→ PROBLEM DESCRIPTION
Everything in the records except the pictures must be copied out exactly.

##########

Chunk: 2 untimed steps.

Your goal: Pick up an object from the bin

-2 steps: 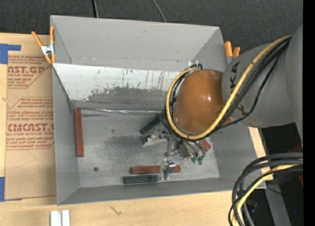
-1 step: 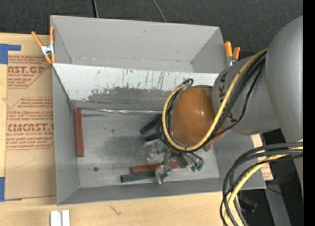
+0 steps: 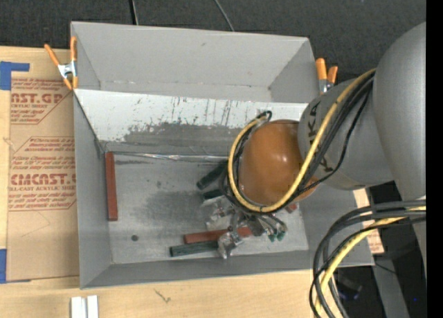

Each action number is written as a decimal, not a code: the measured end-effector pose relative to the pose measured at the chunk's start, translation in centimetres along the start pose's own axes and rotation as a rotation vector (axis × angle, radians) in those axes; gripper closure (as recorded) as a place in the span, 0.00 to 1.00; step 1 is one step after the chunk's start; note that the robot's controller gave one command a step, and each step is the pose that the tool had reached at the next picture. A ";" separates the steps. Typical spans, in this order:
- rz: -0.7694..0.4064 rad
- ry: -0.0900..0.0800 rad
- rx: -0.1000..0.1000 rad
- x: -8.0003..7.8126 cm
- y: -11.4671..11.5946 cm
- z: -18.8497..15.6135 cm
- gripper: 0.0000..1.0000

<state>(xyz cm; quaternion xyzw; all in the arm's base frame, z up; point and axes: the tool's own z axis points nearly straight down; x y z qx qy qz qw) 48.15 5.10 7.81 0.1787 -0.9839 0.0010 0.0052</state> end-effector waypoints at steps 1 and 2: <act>-0.005 -0.011 -0.001 -0.9 -0.5 -7.9 1.00; -0.005 -0.011 -0.001 -0.9 -0.5 -7.9 1.00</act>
Offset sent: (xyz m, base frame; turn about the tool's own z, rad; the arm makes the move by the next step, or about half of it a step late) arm 0.0000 0.0000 0.0000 0.0000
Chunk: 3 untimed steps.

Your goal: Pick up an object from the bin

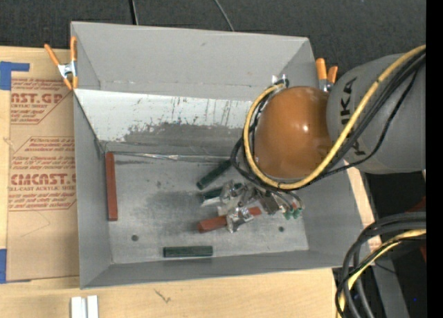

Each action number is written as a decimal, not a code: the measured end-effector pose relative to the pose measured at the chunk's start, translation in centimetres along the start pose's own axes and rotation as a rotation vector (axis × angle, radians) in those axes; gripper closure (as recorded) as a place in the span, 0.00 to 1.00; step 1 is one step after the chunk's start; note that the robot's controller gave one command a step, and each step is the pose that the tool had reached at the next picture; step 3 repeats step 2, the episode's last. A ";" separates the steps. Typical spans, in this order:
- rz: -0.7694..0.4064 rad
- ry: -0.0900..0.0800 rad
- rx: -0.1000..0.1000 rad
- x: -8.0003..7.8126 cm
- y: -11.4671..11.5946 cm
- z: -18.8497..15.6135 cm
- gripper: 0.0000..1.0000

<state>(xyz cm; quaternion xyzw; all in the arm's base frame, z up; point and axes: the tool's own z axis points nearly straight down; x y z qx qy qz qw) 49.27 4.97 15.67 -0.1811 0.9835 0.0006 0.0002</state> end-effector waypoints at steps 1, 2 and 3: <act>-0.003 0.005 -0.001 -0.4 0.3 -4.1 1.00; -0.017 0.000 0.001 -1.7 0.1 -9.2 1.00; -0.017 0.000 0.001 -1.7 0.1 -9.2 1.00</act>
Offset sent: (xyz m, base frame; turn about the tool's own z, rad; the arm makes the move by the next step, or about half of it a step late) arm 0.0173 0.0064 0.0971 -0.0194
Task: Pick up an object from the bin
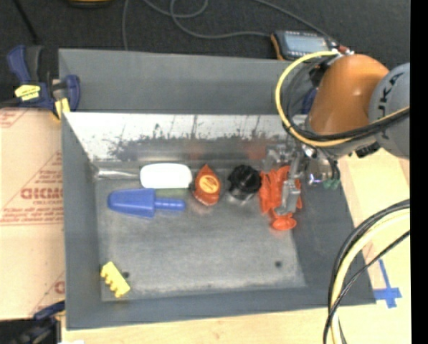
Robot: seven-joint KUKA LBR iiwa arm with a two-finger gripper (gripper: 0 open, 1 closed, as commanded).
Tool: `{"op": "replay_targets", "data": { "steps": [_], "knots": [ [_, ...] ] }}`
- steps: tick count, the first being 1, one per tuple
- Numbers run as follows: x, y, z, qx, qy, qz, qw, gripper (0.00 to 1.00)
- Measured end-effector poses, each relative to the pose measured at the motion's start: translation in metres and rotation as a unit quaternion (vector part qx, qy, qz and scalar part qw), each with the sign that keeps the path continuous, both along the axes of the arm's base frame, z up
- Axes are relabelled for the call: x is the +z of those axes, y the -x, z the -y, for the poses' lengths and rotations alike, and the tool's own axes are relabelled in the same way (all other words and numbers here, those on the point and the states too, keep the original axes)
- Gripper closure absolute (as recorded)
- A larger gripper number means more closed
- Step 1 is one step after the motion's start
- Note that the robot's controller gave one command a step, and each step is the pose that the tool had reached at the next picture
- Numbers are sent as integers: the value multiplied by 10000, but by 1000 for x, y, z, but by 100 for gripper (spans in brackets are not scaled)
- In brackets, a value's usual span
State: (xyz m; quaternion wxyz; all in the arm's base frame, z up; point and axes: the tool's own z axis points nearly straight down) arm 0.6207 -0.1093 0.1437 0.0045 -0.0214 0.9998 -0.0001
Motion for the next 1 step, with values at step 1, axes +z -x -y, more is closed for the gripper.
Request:
{"op": "replay_targets", "data": {
  "steps": [1],
  "knots": [
    [-34, -6, 2, 260, 6, -17, 9997, 0]
  ]
}}
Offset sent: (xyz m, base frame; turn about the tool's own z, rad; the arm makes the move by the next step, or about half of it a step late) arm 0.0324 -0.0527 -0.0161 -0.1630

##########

→ ANSWER TO THIS EXERCISE
Chunk: 2 untimed steps.

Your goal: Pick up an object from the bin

-2 steps: 
-1 step: 
+0 steps: 

Each action number is written as a decimal, not a code: the measured end-effector pose relative to the pose measured at the chunk's start, translation in centimetres along the start pose's own axes and rotation as a rotation vector (axis × angle, radians) in those axes; gripper closure (as recorded) as a place in the span, 0.00 to 1.00; step 1 is one step after the chunk's start; note that the robot's controller gave one command a step, and each step is the pose that the tool had reached at the next picture. A ";" separates the steps. Typical spans, in this order:
- rz: -0.7694..0.4064 rad
- ry: -0.0900..0.0800 rad
- rx: -0.1000..0.1000 rad
- x: -8.0003..7.8126 cm
- y: -11.4671..11.5946 cm
- z: -18.8497..15.6135 cm
- gripper: 0.0000..1.0000

<state>(xyz cm; quaternion xyzw; all in the arm's base frame, z up; point and axes: the tool's own z axis points nearly straight down; x y z qx qy qz qw) 48.15 5.10 7.81 0.1787 -0.9839 0.0010 0.0052</state> end-effector waypoints at steps 1 and 2: <act>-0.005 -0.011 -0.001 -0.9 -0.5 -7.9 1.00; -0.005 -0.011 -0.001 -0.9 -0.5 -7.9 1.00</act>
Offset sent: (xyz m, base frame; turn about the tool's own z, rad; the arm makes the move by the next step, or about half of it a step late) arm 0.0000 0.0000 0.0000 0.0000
Chunk: 3 untimed steps.

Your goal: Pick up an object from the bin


Each action number is written as a decimal, not a code: the measured end-effector pose relative to the pose measured at the chunk's start, translation in centimetres along the start pose's own axes and rotation as a rotation vector (axis × angle, radians) in those axes; gripper closure (as recorded) as a place in the span, 0.00 to 1.00; step 1 is one step after the chunk's start; note that the robot's controller gave one command a step, and each step is the pose that the tool had reached at the next picture; step 3 repeats step 2, the episode's last. A ";" separates the steps. Typical spans, in this order:
- rz: -0.7694..0.4064 rad
- ry: -0.0900..0.0800 rad
- rx: -0.1000..0.1000 rad
- x: -8.0003..7.8126 cm
- y: -11.4671..11.5946 cm
- z: -18.8497..15.6135 cm
- gripper: 0.0000..1.0000

<state>(xyz cm; quaternion xyzw; all in the arm's base frame, z up; point and axes: the tool's own z axis points nearly straight down; x y z qx qy qz qw) 49.27 4.97 15.67 -0.1811 0.9835 0.0006 0.0002</state> end-effector waypoints at steps 1, 2 and 3: <act>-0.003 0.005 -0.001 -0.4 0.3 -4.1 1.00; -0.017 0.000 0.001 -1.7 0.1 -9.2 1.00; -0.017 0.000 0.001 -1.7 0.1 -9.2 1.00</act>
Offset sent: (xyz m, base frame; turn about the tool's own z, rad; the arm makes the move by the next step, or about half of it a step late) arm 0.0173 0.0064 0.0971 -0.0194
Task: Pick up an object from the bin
Robot: seven-joint KUKA LBR iiwa arm with a two-finger gripper (gripper: 0 open, 1 closed, as commanded).
Tool: `{"op": "replay_targets", "data": { "steps": [_], "knots": [ [_, ...] ] }}`
- steps: tick count, the first being 1, one per tuple
- Numbers run as follows: x, y, z, qx, qy, qz, qw, gripper (0.00 to 1.00)
- Measured end-effector poses, each relative to the pose measured at the motion's start: translation in metres and rotation as a unit quaternion (vector part qx, qy, qz and scalar part qw), each with the sign that keeps the path continuous, both along the axes of the arm's base frame, z up
- Axes are relabelled for the call: x is the +z of those axes, y the -x, z the -y, for the poses' lengths and rotations alike, and the tool's own axes are relabelled in the same way (all other words and numbers here, those on the point and the states too, keep the original axes)
- Gripper closure absolute (as recorded)
- A larger gripper number means more closed
- Step 1 is one step after the motion's start
- Note that the robot's controller gave one command a step, and each step is the pose that the tool had reached at the next picture
- Numbers are sent as integers: the value multiplied by 10000, but by 1000 for x, y, z, but by 100 for gripper (spans in brackets are not scaled)
- In brackets, a value's usual span
State: (xyz m; quaternion wxyz; all in the arm's base frame, z up; point and axes: the tool's own z axis points nearly straight down) arm 0.6207 -0.1093 0.1437 0.0045 -0.0214 0.9998 -0.0001
Motion for the next 1 step, with values at step 1, axes +z -x -y, more is closed for the gripper.
Request:
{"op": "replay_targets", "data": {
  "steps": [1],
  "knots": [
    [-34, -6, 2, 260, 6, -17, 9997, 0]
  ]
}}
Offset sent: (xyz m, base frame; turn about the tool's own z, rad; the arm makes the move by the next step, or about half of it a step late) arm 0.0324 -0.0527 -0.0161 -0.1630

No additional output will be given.